- Born: 1863 Washington, D.C.
- Died: February 26, 1934 (aged 70–71) San Francisco, California
- Place of burial: San Francisco National Cemetery
- Allegiance: United States of America
- Branch: United States Navy
- Rank: Apprentice
- Unit: USS Saratoga
- Awards: Medal of Honor

= John Hayden (Medal of Honor) =

U.S. Navy sailor and Medal of Honor recipient

John Hayden (1863 – February 26, 1934) was a United States Navy sailor and a recipient of the United States military’s highest decoration, the Medal of Honor.

==Biography==
Born in 1863 in Washington, D.C., Hayden joined the Navy from that city. By July 15, 1879, he was serving as an apprentice on the training ship . On that day, while Saratoga was anchored off Battery Park in New York Harbor, Apprentice Robert Lee Robey fell overboard and was swept away by a strong tidal current. Without hesitation, Apprentice David M. Buchanan leaped into the water and swam to assist Robey, who was not a strong swimmer.

Seeing that Buchanan might also need help, Hayden stripped off his clothing, dove overboard, and joined them in the water. Together, Hayden and Buchanan kept Robey afloat until all three men were rescued by the ship’s boat. For their bravery, both Hayden and Buchanan were awarded the Medal of Honor a week later, on July 22, 1879.

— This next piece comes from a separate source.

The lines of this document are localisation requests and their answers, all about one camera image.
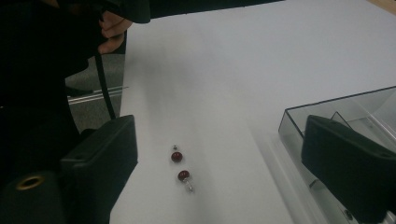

Hayden’s official Medal of Honor citation reads:

On board the U.S. Training Ship Saratoga. On the morning of 15 July 1879, while the Saratoga was anchored off the Battery, in New York Harbor, R. L. Robey, apprentice, fell overboard. As the tide was running strong ebb, the man, not being an expert swimmer, was in danger of drowning. David M. Buchanan, apprentice, instantly, without removing any of his clothing, jumped after him. Stripping himself, Hayden stood coolly watching the two in the water, and when he thought his services were required, made a dive from the rail and came up alongside them and rendered assistance until all three were picked up by a boat from the ship.